Importing Data


As an alternative to sending your data directly to the Nexosis API, you can import your data into the Nexosis platform from external sources.


Importing from AWS S3

If you have a CSV or JSON file hosted out on AWS S3, you can tell the Nexosis Platform to import that data into a DataSet.

To tell Nexosis to import data from S3, you’ll issue a POST request to /imports/s3. The body of this request should have the following information.

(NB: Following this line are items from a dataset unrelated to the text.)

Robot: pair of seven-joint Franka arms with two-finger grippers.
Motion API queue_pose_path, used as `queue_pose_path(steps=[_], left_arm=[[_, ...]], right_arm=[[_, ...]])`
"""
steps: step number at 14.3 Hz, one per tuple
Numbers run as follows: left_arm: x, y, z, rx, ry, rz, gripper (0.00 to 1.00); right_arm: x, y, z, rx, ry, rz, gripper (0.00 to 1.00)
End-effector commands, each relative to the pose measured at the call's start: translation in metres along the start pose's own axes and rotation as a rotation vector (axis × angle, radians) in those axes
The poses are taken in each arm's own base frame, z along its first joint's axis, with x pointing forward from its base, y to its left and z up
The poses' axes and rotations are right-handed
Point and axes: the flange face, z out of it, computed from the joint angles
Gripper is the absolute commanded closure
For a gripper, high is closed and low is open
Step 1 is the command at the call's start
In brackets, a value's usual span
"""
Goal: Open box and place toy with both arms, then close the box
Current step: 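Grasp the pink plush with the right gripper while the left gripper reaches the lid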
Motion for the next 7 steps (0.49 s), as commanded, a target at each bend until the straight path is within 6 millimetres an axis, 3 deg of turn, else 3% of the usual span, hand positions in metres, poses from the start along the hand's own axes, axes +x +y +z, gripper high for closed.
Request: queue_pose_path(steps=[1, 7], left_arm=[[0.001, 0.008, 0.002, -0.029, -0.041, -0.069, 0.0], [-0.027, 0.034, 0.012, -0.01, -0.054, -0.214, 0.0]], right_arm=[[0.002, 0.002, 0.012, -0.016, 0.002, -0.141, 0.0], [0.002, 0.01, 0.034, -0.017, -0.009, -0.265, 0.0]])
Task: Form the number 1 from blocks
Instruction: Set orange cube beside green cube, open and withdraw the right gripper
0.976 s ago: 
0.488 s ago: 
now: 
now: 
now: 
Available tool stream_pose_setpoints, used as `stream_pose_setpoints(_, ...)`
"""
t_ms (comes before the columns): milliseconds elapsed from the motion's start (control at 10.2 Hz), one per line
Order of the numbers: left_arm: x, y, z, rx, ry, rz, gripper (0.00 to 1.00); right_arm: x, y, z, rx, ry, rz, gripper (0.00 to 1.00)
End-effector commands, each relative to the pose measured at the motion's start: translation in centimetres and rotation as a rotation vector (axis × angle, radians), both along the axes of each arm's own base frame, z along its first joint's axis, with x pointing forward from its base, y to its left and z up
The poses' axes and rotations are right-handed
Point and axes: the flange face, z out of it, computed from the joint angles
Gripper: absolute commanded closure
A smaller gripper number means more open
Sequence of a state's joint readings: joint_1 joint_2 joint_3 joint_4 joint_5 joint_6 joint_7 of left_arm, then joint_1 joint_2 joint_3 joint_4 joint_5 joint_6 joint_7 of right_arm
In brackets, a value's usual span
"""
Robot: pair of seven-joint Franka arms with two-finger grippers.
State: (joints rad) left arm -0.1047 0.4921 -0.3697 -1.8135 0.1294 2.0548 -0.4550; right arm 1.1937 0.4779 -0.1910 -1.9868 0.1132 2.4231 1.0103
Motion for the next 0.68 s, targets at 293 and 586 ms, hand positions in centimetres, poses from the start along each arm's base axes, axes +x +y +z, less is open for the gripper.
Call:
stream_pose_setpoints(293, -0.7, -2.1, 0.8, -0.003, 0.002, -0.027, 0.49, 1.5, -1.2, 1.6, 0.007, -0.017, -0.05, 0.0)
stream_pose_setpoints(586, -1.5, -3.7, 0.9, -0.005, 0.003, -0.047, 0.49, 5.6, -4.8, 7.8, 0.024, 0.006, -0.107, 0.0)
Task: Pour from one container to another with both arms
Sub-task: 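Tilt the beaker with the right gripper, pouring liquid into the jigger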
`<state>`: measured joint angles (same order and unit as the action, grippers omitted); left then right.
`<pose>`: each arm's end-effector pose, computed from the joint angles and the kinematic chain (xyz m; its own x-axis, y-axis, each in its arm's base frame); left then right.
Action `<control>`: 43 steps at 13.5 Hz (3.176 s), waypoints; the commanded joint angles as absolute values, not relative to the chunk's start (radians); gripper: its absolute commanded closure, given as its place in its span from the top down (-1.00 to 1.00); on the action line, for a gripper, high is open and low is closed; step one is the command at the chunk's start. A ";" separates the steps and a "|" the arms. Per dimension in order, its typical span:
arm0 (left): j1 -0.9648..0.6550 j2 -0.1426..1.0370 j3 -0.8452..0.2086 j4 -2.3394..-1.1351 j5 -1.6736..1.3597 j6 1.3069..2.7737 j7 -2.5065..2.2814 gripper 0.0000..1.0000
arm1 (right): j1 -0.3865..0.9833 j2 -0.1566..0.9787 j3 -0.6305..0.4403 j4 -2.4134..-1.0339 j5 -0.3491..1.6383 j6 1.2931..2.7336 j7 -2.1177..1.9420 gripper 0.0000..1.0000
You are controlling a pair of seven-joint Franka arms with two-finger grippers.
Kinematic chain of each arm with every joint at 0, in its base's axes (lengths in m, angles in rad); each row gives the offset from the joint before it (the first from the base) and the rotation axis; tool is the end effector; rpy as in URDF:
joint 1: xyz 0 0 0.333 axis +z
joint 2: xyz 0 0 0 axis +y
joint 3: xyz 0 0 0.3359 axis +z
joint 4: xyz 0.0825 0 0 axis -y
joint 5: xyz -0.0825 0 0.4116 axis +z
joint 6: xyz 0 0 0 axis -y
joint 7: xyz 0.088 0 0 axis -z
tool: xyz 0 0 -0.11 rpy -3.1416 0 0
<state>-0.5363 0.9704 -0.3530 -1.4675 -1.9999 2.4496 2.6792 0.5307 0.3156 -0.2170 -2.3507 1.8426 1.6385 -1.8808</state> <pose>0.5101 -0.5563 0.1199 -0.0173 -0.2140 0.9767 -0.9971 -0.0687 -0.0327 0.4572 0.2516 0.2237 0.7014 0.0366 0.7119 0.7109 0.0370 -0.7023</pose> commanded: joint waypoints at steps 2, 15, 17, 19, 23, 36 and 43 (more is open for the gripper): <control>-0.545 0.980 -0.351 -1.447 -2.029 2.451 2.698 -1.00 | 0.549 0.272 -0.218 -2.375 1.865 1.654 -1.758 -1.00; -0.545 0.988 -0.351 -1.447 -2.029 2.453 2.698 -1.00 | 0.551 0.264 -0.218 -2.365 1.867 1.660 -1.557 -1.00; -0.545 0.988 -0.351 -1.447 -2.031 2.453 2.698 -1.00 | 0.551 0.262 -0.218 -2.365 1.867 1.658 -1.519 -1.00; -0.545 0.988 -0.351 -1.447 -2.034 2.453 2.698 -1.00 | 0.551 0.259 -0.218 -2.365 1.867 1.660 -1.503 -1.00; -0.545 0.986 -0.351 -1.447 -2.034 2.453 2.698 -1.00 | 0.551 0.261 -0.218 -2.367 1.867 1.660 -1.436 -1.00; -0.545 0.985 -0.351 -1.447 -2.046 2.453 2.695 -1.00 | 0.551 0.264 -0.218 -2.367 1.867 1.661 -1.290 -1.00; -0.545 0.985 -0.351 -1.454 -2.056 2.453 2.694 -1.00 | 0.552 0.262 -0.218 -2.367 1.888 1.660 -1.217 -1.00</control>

  • dataSetName : The name of the Dataset into which the data from the S3 file should be imported.
  • bucket : The S3 bucket containing the file to be imported.
  • path : The path to the file inside of the bucket. The data inside this file will be imported.
  • region (optional) : The AWS region in which your bucket is hosted. This field is optional, if your bucket is in the default AWS region ( us-east-1 ).
  • columns (optional) : The Column Metadata to be applied to the data being imported.
{
  "dataSetName": "Location-A",
  "bucket": "nexosis-sample-data",
  "path": "LocationA.csv",
  "region": "us-east-1",
  "columns": {}
}

The response from this POST will be some details about the import.

{
  "importId": "015d1d17-2a45-4f61-aa97-f21cc4fd656c",
  "type": "s3",
  "status": "requested",
  "dataSetName": "Location-A",
  "parameters": {
    "bucket": "nexosis-sample-data",
    "path": "LocationA.csv",
    "region": "us-east-1"
  },
  "requestedDate": "2017-07-07T12:47:23.682205+00:00",
  "statusHistory": [
    {
      "date": "2017-07-07T12:47:23.682205+00:00",
      "status": "requested"
    }
  ],
  "messages": [],
  "columns": {},
  "links": [
    {
      "rel": "data",
      "href": "https://ml.nexosis.com.com/v1/data/Location-A"
    }
  ]
}

The response will also contain a Nexosis-Import-Status header with the status of the import.

Using AWS Credentials

If your S3 resource is private you can attach an accessKeyId and secretAccessKey to the request in order to make an authenticated request. We will encrypt your keys while in use, and will delete them immediately after the import. However, we still recommend that you use an IAM account with least privilege to read only the intended resource.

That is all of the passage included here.